EXERCISE: Nothing but the lines below from the first through the one with "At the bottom" should appear, printed exactly; please leave pictures out.

DATA PROVIDED:
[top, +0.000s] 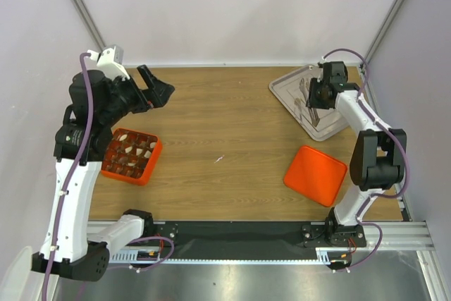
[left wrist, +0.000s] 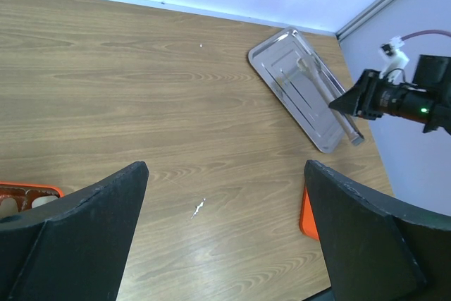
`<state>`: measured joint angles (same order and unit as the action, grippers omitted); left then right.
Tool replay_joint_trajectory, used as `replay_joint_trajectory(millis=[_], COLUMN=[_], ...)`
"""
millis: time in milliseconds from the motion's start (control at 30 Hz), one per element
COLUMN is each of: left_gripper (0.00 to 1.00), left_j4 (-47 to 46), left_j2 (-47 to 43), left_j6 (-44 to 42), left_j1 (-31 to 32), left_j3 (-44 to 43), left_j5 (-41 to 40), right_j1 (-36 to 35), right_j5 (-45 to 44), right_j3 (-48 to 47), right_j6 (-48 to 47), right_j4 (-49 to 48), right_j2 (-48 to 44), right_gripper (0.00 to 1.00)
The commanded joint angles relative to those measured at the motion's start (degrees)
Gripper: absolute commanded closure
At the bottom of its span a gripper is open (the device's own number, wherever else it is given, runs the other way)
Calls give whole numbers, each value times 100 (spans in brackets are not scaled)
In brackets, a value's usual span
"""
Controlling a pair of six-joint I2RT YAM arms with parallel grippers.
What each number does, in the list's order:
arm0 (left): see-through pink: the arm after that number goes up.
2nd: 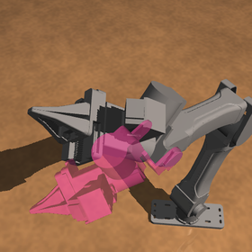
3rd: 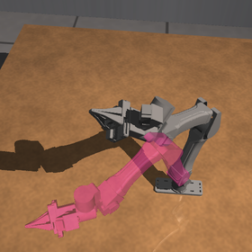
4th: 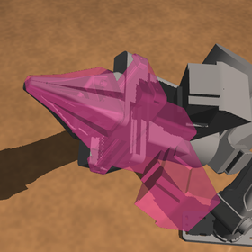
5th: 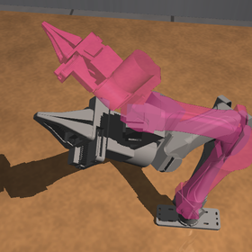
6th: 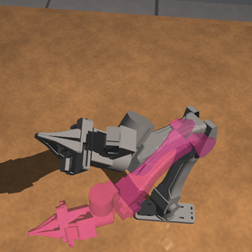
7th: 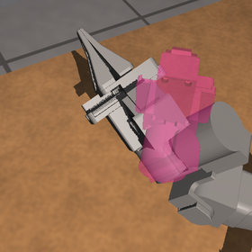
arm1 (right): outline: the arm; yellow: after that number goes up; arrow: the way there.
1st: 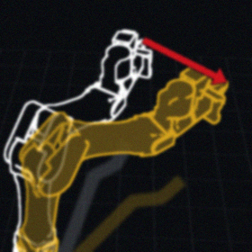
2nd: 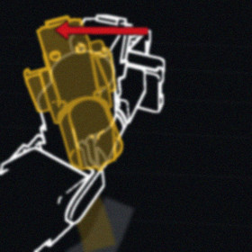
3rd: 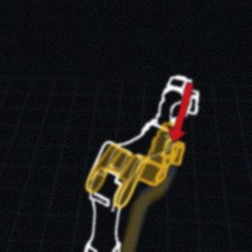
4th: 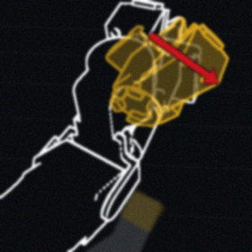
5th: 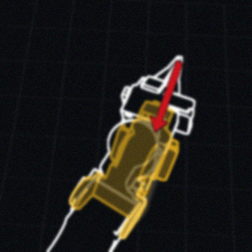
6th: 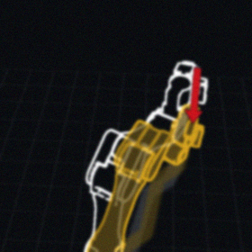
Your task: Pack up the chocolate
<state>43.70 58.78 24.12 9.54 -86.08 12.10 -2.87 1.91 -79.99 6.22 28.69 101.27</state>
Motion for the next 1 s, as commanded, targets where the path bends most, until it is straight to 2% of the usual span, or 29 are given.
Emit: replay_joint_trajectory(millis=[0, 67, 200, 300, 333, 400, 433, 567, 667, 833, 967], left_gripper=[0, 0, 0, 0, 0, 0, 0, 0, 0, 0, 0], left_j4=[-160, -108, 33, 59, 68, 86, 103, 147, 182, 103, 60], left_j2=[63, 107, 203, 177, 125, 81, 46, -69, -148, -323, -438], left_j6=[67, 49, 23, 49, 75, 75, 84, 84, 84, 233, 260], left_j1=[-31, -40, -40, -40, -40, -40, -40, -31, -40, -40, -40], left_j3=[-216, -294, -628, -831, -875, -893, -910, -884, -910, -928, -805], left_j5=[-58, -93, -199, -164, -138, -111, -68, 47, 117, 398, 557], right_j1=[-55, -221, -1081, -2144, -2721, -3243, -3794, -4763, -5308, -5935, -6155], right_j5=[274, 405, 652, 635, 626, 617, 556, 696, 942, 1013, 1258], right_j3=[-281, -272, -289, -535, -736, -991, -1158, -2149, -2652, -4146, -4473], right_j6=[195, 309, 678, 968, 1039, 1074, 1057, 1179, 1294, 1250, 1338], right_j4=[67, 76, -170, -477, -670, -829, -960, -1374, -1629, -1357, -1699], right_j2=[-424, -556, -758, -645, -487, -276, -144, 620, 1332, 2650, 3143], right_gripper=[66, 66, 66, 66, 66, 66, 66, 66, 66, 66, 66])
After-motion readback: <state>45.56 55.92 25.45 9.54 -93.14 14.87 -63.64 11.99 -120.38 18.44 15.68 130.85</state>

RESPONSE:
[top, +0.000s] 
[left wrist, +0.000s] 
`<state>`: measured joint angles (same order and unit as the action, grippers omitted); left then right.
Tool replay_joint_trajectory, used as `replay_joint_trajectory(millis=[_], COLUMN=[_], ...)`
"""
millis: time in milliseconds from the motion's start (control at 30 Hz), one per element
COLUMN is each of: left_gripper (0.00 to 1.00), left_j4 (-47 to 46), left_j2 (-47 to 43), left_j6 (-44 to 42), left_j1 (-31 to 32), left_j3 (-44 to 43), left_j5 (-41 to 40), right_j1 (-36 to 35), right_j5 (-45 to 44), right_j3 (-48 to 47), right_j6 (-48 to 47), right_j4 (-49 to 48), right_j2 (-48 to 44), right_gripper (0.00 to 1.00)
The commanded joint angles relative to those measured at the motion's start (degrees)
Gripper: absolute commanded closure
At the bottom of its span a gripper is open (the device's own number, wherever else it is given, runs the other way)

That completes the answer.